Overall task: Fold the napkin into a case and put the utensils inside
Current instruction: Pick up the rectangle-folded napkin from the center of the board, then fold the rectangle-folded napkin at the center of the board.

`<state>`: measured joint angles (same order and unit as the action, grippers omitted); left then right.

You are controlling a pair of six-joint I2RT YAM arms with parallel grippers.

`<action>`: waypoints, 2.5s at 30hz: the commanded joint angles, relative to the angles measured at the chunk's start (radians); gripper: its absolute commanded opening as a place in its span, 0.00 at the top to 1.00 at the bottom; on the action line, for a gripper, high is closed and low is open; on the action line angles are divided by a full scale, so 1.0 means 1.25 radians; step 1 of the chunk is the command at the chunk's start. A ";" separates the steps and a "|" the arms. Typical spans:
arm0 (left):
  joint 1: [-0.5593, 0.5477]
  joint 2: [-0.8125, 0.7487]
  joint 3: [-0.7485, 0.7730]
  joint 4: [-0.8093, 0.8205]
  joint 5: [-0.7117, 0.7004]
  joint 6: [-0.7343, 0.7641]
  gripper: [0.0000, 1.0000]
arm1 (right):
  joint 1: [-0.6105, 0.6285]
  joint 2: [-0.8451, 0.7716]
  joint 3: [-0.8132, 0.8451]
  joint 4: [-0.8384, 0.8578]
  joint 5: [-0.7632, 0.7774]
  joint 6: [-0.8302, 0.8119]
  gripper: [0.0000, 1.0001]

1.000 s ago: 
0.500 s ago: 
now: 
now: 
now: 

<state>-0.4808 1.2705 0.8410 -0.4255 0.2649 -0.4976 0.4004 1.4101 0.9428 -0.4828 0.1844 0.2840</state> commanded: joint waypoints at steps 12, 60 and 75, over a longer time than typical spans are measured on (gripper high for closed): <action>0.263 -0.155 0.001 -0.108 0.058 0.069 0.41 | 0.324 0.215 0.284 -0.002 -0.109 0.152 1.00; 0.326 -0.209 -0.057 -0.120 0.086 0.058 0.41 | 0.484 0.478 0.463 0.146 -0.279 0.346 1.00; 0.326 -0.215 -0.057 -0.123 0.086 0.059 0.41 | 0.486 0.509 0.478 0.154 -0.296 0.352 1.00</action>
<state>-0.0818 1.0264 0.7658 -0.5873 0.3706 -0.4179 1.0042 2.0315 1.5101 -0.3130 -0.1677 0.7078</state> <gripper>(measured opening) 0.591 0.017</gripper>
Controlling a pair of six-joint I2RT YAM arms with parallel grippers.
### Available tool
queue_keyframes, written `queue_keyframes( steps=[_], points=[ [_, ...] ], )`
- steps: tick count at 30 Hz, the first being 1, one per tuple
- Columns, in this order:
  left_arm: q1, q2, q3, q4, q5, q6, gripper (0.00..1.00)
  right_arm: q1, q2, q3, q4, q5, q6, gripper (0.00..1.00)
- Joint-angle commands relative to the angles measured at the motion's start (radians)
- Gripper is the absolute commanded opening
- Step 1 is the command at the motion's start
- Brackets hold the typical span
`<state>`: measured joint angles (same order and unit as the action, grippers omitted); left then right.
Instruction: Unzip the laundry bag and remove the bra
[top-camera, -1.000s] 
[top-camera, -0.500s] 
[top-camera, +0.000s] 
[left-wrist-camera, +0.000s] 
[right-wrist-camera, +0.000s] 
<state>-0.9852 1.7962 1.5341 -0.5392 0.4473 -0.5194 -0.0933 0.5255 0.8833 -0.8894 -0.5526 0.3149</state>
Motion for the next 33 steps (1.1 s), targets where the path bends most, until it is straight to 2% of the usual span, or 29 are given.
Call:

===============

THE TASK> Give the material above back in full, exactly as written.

EXERCISE ANSWER>
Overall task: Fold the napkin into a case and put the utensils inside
Current instruction: Pick up the rectangle-folded napkin from the center of the board, then fold the rectangle-folded napkin at the center of the board.

`<state>`: measured joint angles (same order and unit as the action, grippers omitted); left then right.

You are controlling a pair of six-joint I2RT YAM arms with parallel grippers.

`<action>`: waypoints, 2.5s at 30hz: the commanded joint angles, relative to the angles measured at the chunk's start (radians); gripper: its absolute commanded opening as a place in its span, 0.00 at the top to 1.00 at the bottom; on the action line, for a gripper, high is closed and low is open; on the action line angles are divided by a full scale, so 1.0 means 1.25 radians; step 1 of the chunk is the command at the chunk's start. A ";" separates the steps and a "|" the arms. Typical spans:
arm0 (left):
  joint 1: [-0.5593, 0.5477]
  joint 2: [-0.8125, 0.7487]
  joint 3: [-0.7485, 0.7730]
  joint 4: [-0.8093, 0.8205]
  joint 5: [-0.7117, 0.7004]
  joint 6: [-0.7343, 0.7641]
  gripper: [0.0000, 1.0000]
arm1 (right):
  joint 1: [-0.6105, 0.6285]
  joint 2: [-0.8451, 0.7716]
  joint 3: [-0.8132, 0.8451]
  joint 4: [-0.8384, 0.8578]
  joint 5: [-0.7632, 0.7774]
  joint 6: [-0.8302, 0.8119]
  gripper: [0.0000, 1.0001]

1.000 s ago: 
0.500 s ago: 
now: 
now: 
now: 

<state>-0.4808 1.2705 0.8410 -0.4255 0.2649 -0.4976 0.4004 1.4101 0.9428 -0.4828 0.1844 0.2840</state> commanded: joint waypoints at steps 12, 60 and 75, over a longer time than typical spans are measured on (gripper high for closed): <action>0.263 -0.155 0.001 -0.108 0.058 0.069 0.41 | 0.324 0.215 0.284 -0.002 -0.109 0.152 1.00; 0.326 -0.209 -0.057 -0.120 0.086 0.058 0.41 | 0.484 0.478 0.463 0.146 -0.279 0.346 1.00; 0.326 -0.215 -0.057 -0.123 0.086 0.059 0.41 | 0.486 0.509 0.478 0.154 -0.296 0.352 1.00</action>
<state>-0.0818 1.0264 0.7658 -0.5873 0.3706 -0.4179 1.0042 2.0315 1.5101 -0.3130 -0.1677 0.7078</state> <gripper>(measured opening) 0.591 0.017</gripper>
Controlling a pair of six-joint I2RT YAM arms with parallel grippers.
### Available tool
queue_keyframes, written `queue_keyframes( steps=[_], points=[ [_, ...] ], )`
- steps: tick count at 30 Hz, the first being 1, one per tuple
- Columns, in this order:
  left_arm: q1, q2, q3, q4, q5, q6, gripper (0.00..1.00)
  right_arm: q1, q2, q3, q4, q5, q6, gripper (0.00..1.00)
- Joint-angle commands relative to the angles measured at the motion's start (radians)
- Gripper is the absolute commanded opening
- Step 1 is the command at the motion's start
- Brackets hold the typical span
`<state>`: measured joint angles (same order and unit as the action, grippers omitted); left then right.
Instruction: Unzip the laundry bag and remove the bra
[top-camera, -1.000s] 
[top-camera, -0.500s] 
[top-camera, +0.000s] 
[left-wrist-camera, +0.000s] 
[right-wrist-camera, +0.000s] 
<state>-0.9852 1.7962 1.5341 -0.5392 0.4473 -0.5194 -0.0933 0.5255 0.8833 -0.8894 -0.5526 0.3149</state>
Motion for the next 33 steps (1.1 s), targets where the path bends most, until it is straight to 2% of the usual span, or 29 are given.
Call:

No further output is given for this exercise.